In monolayer cultures human rheumatoid synovial fibroblasts (HRSF) secrete gelatinase A (MMP-2) and, unlike other human fibroblasts, to a minor extent also gelatinase B (MMP-9) as inactive proenzymes. In this regard HRSF resemble the fibrosarcoma cell line HT-1080. Unlike HT-1080, however, HRSF do not increase the secretion of MMP-9 in response to phorbol-12-myristate-13-acetate. This indicates that in HRSF the protein kinase C pathway for an enhanced MMP-9 secretion is inactive. None of the substances used in our study increased MMP-9 secretion, but some of them inhibited MMP-9 secretion.
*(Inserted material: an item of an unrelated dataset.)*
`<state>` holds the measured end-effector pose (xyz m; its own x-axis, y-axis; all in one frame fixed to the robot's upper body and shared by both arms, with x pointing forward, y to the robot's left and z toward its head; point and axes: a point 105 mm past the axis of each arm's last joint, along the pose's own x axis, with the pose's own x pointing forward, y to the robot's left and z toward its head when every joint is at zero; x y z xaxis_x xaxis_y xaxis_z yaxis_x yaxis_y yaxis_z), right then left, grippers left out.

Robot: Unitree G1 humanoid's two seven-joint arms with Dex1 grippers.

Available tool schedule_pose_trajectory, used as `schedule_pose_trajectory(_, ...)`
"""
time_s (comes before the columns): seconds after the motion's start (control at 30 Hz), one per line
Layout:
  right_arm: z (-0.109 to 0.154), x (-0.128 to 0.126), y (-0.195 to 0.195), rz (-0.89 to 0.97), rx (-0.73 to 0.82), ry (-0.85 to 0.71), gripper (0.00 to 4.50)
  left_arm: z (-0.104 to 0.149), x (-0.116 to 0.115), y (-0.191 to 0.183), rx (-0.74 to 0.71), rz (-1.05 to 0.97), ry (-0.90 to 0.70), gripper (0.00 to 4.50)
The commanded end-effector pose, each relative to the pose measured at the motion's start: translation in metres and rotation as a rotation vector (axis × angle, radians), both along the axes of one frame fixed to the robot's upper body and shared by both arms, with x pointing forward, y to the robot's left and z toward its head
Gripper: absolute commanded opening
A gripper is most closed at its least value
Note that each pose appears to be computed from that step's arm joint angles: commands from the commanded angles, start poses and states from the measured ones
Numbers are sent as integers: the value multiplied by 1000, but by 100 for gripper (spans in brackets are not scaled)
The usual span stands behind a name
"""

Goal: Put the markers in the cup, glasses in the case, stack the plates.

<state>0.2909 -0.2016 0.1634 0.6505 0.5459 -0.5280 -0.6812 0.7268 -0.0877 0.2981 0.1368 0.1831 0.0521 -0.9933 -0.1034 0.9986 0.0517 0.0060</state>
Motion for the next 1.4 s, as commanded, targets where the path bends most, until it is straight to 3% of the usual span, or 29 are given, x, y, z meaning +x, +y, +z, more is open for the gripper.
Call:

The secretion of MMP-2 could not be enhanced either, not even by dbcAMP, which has been reported to be effective in Sertoli and peritubular cells.
Activation of MMP-2 in HRSF could be induced by treatment with concanavalin A (ConA) or cytochalasin D, as was shown for other cell types. This activation was not accompanied by a significant change in the amount of secreted TIMP-1 and TIMP-2. In contrast to reports on human skin fibroblasts, however, the activation of MMP-2 could not be induced in HRSF by treatment of the cells with monensin or sodium orthovanadate. Moreover, monensin was shown to act as an inhibitor of ConA or cytochalasin Dmediated activation. Additionally, and in contrast to a report on a rat fibroblast cell line, MMP-2 activation is not mediated via the MAP kinase pathway in HRSF: PD 98059, a specific inhibitor of MAP kinase kinase, did not inhibit the activation of MMP-2. Similarly ineffective were PD 169316, an inhibitor for p38 MAP kinase, other inhibitors for protein kinases as lavendustin A, Gö 6983, wortmannin, rapamycin, as well as the protein tyrosine kinase inhibitors herbimycin A and genistein. Only staurosporin, a broad spectrum inhibitor of protein kinases, and the ionophores monensin and A 23187 effectively inhibited MMP-2 activation in HRSF.
Our results demonstrate that MMP-2 can be activated by quite different pathways, and that different cells, even when belonging to the fibroblast family, do not necessarily use the same activating pathways.